:: What to produce ::
Set down exactly the lines below, starting at the one that contains "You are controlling" and ending at the one that contains "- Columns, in", with both of those lines included and nothing else.
Materials provided Block Start
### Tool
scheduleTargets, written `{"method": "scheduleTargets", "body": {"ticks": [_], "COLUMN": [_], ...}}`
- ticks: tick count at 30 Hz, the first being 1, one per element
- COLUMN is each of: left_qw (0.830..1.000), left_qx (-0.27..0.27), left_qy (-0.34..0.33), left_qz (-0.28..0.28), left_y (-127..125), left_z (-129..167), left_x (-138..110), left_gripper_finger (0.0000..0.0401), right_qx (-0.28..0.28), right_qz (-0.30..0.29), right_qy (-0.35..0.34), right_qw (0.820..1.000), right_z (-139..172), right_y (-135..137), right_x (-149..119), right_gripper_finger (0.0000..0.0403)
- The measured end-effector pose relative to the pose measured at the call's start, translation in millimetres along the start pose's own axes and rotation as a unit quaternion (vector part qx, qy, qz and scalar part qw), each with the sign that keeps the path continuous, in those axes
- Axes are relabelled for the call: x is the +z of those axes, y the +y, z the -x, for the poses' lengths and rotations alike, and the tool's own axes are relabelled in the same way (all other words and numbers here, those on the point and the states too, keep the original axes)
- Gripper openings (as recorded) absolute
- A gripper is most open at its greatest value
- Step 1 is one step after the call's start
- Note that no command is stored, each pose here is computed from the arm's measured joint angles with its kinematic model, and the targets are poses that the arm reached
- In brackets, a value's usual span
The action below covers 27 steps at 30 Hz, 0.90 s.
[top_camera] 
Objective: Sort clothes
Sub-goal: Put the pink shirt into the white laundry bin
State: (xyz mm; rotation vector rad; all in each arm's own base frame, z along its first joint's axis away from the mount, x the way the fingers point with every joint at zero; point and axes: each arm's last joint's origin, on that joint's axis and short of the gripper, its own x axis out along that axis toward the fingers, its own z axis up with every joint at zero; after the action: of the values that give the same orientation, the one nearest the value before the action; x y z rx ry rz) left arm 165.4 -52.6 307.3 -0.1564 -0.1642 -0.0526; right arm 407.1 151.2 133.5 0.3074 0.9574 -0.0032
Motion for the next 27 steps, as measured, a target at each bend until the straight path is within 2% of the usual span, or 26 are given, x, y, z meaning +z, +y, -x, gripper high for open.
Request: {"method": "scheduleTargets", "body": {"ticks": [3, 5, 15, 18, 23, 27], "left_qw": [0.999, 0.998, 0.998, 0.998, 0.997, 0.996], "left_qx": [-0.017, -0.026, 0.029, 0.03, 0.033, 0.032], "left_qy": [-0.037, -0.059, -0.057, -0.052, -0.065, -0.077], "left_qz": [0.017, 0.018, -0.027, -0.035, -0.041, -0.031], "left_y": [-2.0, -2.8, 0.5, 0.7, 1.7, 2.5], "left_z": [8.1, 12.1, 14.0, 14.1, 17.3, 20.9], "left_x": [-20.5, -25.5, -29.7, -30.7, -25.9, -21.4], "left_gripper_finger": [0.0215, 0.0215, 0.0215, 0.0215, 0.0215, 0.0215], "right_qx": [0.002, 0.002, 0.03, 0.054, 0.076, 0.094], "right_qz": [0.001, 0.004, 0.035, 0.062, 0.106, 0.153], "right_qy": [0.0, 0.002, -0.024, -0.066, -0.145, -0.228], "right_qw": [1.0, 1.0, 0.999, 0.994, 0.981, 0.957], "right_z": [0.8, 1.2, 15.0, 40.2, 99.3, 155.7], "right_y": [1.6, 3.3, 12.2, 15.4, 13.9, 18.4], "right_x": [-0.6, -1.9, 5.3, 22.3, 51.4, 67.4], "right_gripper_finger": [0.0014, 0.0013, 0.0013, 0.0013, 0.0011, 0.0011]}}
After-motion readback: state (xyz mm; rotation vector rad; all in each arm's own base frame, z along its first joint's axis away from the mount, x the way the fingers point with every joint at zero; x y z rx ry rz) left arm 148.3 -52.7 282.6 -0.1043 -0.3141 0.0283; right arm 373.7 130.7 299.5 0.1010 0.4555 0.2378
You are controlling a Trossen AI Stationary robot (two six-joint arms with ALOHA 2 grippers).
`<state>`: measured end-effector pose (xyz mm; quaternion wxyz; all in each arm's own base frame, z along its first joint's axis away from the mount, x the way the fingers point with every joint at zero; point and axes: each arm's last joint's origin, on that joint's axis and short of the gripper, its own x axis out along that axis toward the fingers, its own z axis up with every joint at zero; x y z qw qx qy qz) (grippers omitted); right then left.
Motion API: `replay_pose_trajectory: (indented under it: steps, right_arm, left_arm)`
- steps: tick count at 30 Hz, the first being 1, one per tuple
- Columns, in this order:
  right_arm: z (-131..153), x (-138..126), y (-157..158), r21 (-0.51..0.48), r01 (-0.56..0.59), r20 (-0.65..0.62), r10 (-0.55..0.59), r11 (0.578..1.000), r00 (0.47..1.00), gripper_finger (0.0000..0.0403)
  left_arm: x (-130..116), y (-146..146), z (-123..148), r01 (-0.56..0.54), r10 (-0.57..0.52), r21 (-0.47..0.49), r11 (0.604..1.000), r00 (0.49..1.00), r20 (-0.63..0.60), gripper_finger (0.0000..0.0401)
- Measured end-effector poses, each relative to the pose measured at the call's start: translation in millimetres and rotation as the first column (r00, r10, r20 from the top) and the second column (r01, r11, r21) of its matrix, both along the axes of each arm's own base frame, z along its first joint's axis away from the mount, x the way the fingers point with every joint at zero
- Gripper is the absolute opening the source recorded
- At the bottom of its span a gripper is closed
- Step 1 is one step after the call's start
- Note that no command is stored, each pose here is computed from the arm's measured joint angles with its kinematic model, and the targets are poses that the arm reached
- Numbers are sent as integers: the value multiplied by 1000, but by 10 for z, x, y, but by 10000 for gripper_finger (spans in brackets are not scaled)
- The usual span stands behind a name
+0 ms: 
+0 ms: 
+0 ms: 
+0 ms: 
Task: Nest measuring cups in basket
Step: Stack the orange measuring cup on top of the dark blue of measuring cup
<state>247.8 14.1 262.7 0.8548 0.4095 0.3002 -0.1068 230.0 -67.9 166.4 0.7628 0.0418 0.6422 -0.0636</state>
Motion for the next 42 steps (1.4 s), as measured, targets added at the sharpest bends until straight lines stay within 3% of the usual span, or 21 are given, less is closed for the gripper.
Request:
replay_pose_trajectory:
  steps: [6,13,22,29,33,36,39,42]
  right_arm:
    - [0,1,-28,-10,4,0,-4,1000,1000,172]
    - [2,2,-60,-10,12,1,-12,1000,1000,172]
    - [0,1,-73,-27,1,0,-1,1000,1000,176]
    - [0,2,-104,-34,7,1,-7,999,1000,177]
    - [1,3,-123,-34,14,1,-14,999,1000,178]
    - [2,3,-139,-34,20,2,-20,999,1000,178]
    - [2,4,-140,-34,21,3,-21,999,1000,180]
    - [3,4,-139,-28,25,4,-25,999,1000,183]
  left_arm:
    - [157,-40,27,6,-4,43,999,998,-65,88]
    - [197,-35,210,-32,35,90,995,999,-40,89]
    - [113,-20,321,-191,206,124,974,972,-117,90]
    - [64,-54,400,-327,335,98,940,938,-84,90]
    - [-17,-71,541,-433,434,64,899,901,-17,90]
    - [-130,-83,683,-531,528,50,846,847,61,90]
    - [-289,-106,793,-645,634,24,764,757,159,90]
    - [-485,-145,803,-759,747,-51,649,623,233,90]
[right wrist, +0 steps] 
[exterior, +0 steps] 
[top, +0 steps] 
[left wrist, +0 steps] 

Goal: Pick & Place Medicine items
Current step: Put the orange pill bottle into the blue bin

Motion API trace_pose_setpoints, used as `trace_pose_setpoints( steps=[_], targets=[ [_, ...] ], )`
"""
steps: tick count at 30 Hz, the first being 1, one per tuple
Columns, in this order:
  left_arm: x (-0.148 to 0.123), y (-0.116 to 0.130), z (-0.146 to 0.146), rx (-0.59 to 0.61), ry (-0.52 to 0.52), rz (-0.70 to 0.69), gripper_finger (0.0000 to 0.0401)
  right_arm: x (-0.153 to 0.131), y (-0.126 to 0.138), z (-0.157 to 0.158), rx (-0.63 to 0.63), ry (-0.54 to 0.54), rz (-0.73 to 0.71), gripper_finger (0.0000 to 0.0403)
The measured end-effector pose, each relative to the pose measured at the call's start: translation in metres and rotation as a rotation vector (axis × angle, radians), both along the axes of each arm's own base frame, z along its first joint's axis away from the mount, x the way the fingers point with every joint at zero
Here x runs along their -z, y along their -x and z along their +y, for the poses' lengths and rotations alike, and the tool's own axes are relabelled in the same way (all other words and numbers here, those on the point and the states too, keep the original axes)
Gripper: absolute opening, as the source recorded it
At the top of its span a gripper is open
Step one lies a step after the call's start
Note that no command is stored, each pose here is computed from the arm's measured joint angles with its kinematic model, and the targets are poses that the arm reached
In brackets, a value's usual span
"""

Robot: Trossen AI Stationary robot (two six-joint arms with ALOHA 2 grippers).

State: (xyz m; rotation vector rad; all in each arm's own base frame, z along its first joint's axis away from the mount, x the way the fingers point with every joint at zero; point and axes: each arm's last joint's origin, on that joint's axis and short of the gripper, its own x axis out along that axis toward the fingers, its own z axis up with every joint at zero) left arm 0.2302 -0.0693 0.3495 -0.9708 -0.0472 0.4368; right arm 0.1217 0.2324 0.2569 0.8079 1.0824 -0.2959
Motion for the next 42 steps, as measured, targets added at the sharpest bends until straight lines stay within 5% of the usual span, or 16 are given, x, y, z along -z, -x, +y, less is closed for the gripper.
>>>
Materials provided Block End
:: Exercise response ::
You are controlling a Trossen AI Stationary robot (two six-joint arms with ALOHA 2 grippers).
`<state>`: measured end-effector pose (xyz mm; quaternion wxyz; all in each arm's own base frame, z along its first joint's axis away from the mount, x the way the fingers point with every joint at zero; point and axes: each arm's last joint's origin, on that joint's axis and short of the gripper, its own x axis out along that axis toward the fingers, its own z axis up with every joint at zero; x y z qw qx qy qz) (grippers omitted); right then left.
Motion API: `replay_pose_trajectory: (indented under it: steps, right_arm, left_arm)`
- steps: tick count at 30 Hz, the first being 1, one per tuple
- Columns, in this order:

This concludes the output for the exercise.